Investing for impact: problematizing economic moralities and future-oriented narratives in impact investing  
Claudia Campisano (University of Bologna)

Paper short abstract:

This paper aims to problematize economic moralities and future-oriented narratives in impact investing. Through a case study from Ghana, I will show how such investments produce ambiguous formations that contribute to reproducing global inequalities but are also contested by actors at their margins.

Paper long abstract:

This paper aims to shed light on the economy/morality nexus in socio-technical formations engendered by social and impact investments in Sub-Saharan Africa. It will do so by looking at the case of a social enterprise, Sust-Agric Africa (SAA), which proposes to alleviate poverty in rural Ghana through sustainable agriculture. As a social enterprise, SAA operates with capital provided by a variety of investors, including impact investment funds and individuals committed to bridging the gap between values and value by pairing financial returns with social and environmental outcomes. Framing its activities in terms of a win-win solution, the company aims to increase smallholder farmers’ income by offering them bundles of inputs and training on credit, and a secure market for their crops.

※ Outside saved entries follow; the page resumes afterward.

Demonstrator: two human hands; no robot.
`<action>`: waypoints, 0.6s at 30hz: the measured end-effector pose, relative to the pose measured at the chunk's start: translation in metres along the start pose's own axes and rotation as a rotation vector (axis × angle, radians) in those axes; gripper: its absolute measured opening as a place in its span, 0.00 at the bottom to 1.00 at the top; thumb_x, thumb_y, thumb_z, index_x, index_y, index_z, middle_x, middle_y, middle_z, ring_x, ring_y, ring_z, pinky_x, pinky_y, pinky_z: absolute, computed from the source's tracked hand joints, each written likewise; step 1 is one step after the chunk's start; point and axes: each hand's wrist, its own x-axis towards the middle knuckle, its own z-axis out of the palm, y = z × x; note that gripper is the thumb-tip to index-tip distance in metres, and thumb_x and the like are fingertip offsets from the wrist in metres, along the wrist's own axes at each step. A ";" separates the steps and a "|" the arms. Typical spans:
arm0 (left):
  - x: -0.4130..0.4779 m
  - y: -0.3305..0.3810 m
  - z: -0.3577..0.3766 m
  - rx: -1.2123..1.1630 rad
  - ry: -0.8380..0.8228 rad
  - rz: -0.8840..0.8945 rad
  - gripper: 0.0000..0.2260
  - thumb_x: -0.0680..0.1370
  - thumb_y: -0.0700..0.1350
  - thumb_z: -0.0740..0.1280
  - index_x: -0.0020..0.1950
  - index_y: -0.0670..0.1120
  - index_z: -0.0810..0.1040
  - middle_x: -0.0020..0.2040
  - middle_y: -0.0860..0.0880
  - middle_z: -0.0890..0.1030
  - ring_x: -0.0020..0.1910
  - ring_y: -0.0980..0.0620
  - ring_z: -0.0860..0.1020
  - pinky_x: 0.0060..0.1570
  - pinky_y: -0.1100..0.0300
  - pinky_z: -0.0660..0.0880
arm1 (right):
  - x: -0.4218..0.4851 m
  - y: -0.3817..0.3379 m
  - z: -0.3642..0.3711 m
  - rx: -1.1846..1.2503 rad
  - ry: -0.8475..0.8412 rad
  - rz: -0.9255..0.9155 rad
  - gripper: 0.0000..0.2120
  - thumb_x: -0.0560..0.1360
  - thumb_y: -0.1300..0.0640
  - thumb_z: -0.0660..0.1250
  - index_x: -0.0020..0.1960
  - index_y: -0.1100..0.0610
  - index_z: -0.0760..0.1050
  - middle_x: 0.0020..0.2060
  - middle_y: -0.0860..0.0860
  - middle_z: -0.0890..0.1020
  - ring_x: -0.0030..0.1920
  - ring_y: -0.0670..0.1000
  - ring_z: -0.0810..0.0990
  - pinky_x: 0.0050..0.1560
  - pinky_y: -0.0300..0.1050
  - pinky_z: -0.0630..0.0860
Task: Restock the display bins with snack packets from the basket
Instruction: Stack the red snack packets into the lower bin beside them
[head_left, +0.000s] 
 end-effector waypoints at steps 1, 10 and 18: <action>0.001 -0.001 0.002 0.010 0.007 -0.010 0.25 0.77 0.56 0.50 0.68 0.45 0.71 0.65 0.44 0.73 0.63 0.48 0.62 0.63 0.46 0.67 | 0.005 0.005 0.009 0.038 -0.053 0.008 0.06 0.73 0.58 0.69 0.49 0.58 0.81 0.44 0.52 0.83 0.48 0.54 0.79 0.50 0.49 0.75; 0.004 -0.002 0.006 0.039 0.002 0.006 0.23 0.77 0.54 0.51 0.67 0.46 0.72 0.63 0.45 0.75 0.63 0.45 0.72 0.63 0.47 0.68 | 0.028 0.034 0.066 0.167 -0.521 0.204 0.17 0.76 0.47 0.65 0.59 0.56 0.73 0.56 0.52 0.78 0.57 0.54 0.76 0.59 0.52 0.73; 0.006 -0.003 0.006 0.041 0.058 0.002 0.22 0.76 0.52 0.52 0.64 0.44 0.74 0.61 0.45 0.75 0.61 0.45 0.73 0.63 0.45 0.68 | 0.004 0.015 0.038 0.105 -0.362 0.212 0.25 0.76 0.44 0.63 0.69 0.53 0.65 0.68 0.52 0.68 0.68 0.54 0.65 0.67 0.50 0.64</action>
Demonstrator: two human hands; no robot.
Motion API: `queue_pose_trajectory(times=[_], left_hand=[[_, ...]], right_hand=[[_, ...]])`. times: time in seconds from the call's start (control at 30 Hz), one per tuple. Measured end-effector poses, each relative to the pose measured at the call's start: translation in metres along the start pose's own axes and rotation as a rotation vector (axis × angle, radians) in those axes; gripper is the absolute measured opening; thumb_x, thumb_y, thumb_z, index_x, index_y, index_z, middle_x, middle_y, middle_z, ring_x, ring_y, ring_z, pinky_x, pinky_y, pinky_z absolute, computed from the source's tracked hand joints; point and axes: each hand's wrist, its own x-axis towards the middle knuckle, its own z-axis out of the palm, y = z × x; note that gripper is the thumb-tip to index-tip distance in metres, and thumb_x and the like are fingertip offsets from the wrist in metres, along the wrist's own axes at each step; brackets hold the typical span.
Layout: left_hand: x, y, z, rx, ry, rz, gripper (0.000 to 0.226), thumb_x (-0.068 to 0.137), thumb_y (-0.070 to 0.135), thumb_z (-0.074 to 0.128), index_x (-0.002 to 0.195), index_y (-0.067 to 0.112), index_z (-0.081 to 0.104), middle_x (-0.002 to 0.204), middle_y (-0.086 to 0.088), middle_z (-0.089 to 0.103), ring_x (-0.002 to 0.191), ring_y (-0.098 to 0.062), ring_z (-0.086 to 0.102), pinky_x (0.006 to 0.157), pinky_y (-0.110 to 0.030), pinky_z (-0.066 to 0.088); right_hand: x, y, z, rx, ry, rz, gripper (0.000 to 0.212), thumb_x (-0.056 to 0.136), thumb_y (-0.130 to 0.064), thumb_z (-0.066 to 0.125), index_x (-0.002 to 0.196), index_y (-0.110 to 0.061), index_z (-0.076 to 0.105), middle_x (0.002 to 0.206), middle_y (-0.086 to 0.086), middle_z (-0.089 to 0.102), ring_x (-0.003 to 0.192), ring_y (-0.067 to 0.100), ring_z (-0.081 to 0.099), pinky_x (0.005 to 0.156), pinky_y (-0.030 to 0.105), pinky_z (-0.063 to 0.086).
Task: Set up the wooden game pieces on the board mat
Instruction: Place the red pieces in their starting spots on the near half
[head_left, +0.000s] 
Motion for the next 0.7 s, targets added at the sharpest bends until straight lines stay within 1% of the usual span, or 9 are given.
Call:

I will argue that, underpinned by narratives of environmental and social crises, the socio-technical formation surrounding SAA’s activities produces circuits where capital movements are engendered and determined by dominant and prescriptive economic moralities that claim to contribute towards realising a better future. On the one hand, I maintain that the power of such narratives resides precisely in their appeal to (supposedly) shared ethical horizons, and that they contribute to the reproduction of existing global inequalities and wealth distribution.

On the other hand, I will illustrate how, when translated into practice, such narratives result in socio-technical formations that produce uncertain results and are challenged by actors whose practices and worldviews open spaces for questioning them (with their underlying assumptions) and their moral claims.